## Source information
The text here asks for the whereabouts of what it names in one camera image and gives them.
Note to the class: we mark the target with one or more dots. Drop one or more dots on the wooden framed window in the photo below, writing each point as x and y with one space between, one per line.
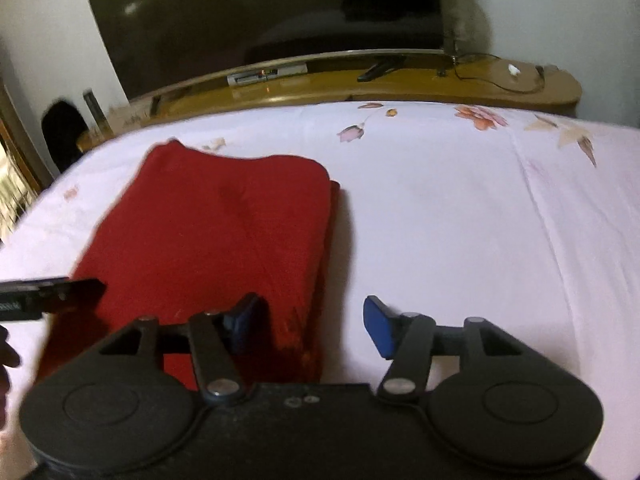
17 170

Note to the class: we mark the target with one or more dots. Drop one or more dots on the floral white bedsheet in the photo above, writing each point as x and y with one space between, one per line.
450 235

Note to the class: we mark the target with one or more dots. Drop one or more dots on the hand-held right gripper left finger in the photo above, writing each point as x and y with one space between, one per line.
245 322

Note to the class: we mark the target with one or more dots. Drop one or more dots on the red knit sweater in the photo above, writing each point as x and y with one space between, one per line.
200 235

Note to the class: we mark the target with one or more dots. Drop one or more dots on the dark upright remote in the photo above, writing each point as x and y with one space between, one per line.
93 110

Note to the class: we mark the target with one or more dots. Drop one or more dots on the wooden television stand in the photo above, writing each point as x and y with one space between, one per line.
400 89

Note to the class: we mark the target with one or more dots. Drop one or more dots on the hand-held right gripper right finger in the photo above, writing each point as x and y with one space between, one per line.
380 330

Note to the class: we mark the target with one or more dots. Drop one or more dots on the black flat screen television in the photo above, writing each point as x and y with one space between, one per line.
250 10

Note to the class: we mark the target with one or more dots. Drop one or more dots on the silver set-top box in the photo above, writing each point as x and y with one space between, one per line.
265 75

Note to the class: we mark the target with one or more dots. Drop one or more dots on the person's left hand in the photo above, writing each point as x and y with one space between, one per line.
6 350

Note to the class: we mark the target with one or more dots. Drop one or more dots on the small white object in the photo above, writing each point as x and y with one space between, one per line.
513 70

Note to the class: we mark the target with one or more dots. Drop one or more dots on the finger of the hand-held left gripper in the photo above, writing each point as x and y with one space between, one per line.
55 296

## What you should do
Without carrying over any picture, retype the records above word for word.

## Exercise output
The text here asks for the whereabouts of what it names in one camera image and gives them.
Note to the class: we mark the target with one or more dots. Drop one or more dots on the wooden framed window in the photo below, writing each point as x and y with one space between, one per line.
17 170

Note to the class: we mark the target with one or more dots. Drop one or more dots on the floral white bedsheet in the photo above, writing each point as x and y with one space between, one per line.
450 235

Note to the class: we mark the target with one or more dots. Drop one or more dots on the hand-held right gripper left finger in the photo above, writing each point as x and y with one space between, one per line.
245 322

Note to the class: we mark the target with one or more dots. Drop one or more dots on the red knit sweater in the photo above, writing each point as x and y with one space between, one per line.
200 235

Note to the class: we mark the target with one or more dots. Drop one or more dots on the dark upright remote in the photo above, writing each point as x and y with one space between, one per line.
93 110

Note to the class: we mark the target with one or more dots. Drop one or more dots on the wooden television stand in the photo above, writing each point as x and y with one space between, one per line.
400 89

Note to the class: we mark the target with one or more dots. Drop one or more dots on the hand-held right gripper right finger in the photo above, writing each point as x and y with one space between, one per line.
380 330

Note to the class: we mark the target with one or more dots. Drop one or more dots on the black flat screen television in the photo above, writing each point as x and y with one space between, one per line.
250 10

Note to the class: we mark the target with one or more dots. Drop one or more dots on the silver set-top box in the photo above, writing each point as x and y with one space between, one per line.
265 75

Note to the class: we mark the target with one or more dots. Drop one or more dots on the person's left hand in the photo above, writing each point as x and y with one space between, one per line.
6 350

Note to the class: we mark the target with one or more dots. Drop one or more dots on the small white object in the photo above, writing each point as x and y with one space between, one per line.
513 70

Note to the class: we mark the target with one or more dots. Drop one or more dots on the finger of the hand-held left gripper in the photo above, writing each point as x and y with one space between, one per line.
55 296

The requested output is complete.